1) Will open EMR prevent this? Billing dispute leads to blocked patient data in Maine bostonglobe.com/news/nation/20… via @BostonGlobe
No it will not. There are at least three layers of interoperability that need to exist before data flows effectively — business, information, technology. Open electronic medical records can address information and technology interoperability but cannot assure that there will be business interoperability (that is, two entities agreeing to do business with each other). The article is interesting that it actually states that information and technical interoperability already existed but a disagreement in how to run the business prevented the exchange of information. Similar cases abound in healthcare.
2) Doctors Find Barriers to Sharing Digital Medical Records nyti.ms/YHit7M
In the US, the EMRS got bigger before the Health Information Exchanges became mature (the information and technology interoperability layer). In such a situation, it becomes harder for mature EMRS (like EPIC) to connect “back” to an HIE (this is logical because the EMR has more features than an emerging HIE). The lesson is to quickly define the HIE and ask the EMRs to connect to it.

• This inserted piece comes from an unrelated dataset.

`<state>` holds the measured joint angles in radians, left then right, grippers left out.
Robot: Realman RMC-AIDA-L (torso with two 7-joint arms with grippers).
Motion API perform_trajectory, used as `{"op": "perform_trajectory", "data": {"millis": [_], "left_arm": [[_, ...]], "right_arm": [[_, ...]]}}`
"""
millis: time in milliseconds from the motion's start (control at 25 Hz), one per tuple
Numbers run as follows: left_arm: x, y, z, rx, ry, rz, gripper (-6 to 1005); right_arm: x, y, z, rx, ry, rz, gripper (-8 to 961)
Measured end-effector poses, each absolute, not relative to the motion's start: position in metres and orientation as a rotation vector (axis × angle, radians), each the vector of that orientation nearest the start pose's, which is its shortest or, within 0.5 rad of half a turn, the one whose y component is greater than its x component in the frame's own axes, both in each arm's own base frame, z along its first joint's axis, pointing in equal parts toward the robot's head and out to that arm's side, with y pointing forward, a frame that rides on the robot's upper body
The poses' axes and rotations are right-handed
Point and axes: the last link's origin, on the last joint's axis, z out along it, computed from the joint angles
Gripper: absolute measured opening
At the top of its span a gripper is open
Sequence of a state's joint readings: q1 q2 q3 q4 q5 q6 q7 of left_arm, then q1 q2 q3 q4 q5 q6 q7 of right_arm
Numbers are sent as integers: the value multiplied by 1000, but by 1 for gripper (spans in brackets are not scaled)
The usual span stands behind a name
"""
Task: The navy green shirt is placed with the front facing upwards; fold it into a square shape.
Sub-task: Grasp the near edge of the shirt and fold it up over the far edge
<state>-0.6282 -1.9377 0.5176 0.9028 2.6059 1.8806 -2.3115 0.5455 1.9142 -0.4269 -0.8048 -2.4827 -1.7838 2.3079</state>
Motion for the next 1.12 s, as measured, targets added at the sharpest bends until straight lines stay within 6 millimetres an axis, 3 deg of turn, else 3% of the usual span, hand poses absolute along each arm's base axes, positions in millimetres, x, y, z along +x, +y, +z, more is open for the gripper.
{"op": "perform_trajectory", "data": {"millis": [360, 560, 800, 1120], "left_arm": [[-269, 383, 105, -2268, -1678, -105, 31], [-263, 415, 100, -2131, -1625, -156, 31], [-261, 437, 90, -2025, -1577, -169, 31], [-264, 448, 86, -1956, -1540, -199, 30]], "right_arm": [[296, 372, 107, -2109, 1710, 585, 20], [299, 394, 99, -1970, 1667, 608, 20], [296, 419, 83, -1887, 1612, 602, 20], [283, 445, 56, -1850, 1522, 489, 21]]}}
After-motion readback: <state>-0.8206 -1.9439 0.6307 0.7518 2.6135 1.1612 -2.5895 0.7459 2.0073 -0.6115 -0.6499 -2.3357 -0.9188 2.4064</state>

3) Is interoperability addressed by using open EHR? http://t.co/51gFjvqv9M
Up to a certain point but not beyond it. openEHR helps organize clinical knowledge and structure it consistently. That helps with managing the complexity of clinicians having varying ways of representing their knowledge (see the mindmaps of those who participated in the openEHR workshop). All group members were given the same clinical scenario but all groups have varying mindmaps for that case. If they proceeded to create the EMRs from the mindmap, for sure, their EMRs will not be interoperable because they had already diverged at the clinical knowledge layer.
openEHR is like a bucket of lego blocks from where you can get pre-built blocks (representing clinical knowledge) which you can then put together to create your EMR. Since all of you got your building blocks from the same bucket, the chances that your EMRs can connect is higher.

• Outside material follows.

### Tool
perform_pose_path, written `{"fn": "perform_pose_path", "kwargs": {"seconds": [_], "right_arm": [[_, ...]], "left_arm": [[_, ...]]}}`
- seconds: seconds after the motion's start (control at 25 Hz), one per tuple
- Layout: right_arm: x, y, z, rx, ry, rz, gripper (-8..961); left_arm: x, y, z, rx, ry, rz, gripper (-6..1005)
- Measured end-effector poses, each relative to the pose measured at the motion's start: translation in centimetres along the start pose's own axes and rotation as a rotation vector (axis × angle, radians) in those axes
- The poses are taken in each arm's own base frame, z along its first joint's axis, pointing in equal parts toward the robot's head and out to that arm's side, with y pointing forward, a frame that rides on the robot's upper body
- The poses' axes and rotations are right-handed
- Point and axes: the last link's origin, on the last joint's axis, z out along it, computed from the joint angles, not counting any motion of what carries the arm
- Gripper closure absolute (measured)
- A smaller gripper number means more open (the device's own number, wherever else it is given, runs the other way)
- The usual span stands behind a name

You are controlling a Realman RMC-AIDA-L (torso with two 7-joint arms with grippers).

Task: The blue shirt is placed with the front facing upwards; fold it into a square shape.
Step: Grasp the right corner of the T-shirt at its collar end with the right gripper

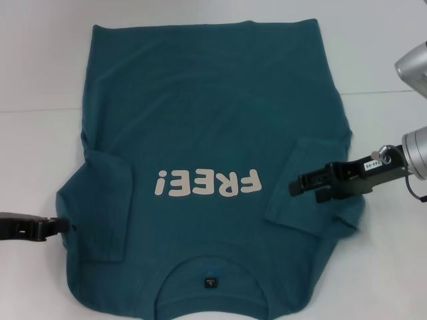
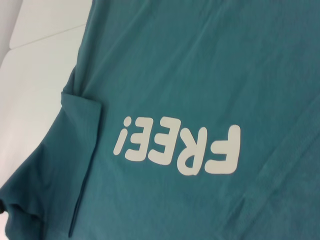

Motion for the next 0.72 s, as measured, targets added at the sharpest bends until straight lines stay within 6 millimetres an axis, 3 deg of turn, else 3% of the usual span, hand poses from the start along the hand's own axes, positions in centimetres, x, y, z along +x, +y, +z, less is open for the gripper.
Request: {"fn": "perform_pose_path", "kwargs": {"seconds": [0.32, 0.72], "right_arm": [[0.2, -0.2, -0.8, -0.012, 0.017, 0.014, 118], [5.3, -4.5, -5.3, 0.006, 0.053, 0.118, 118]], "left_arm": [[-0.2, -0.2, 0.1, -0.002, 0.000, -0.005, 997], [-0.1, -0.1, 0.2, -0.005, -0.001, 0.001, 997]]}}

4) First things first, EMR for different departments in PGH and make them interoperable, fully accessible by healthcare provider?
First definitions: an EMR is an electronic system for recording patient data in one facility. An EHR on the other hand is a person’s longitudinal record which may comprise of data coming from different EMRs.
So in PGH, ISIS is the EMR of the Department of Surgery. In IM, they have their own EMR. But patient Juan dela Cruz should only have one EHR which is a collection of his data from Surgery and IM.
How is this possible? Through interoperability — a system that allows the collection of Juan’s data from the different EMRs where his data resides. Do we need to design this from scratch? No, the Integrating the Healthcare Enterprise (www.ihe.net) has already described how this could be done in a health system.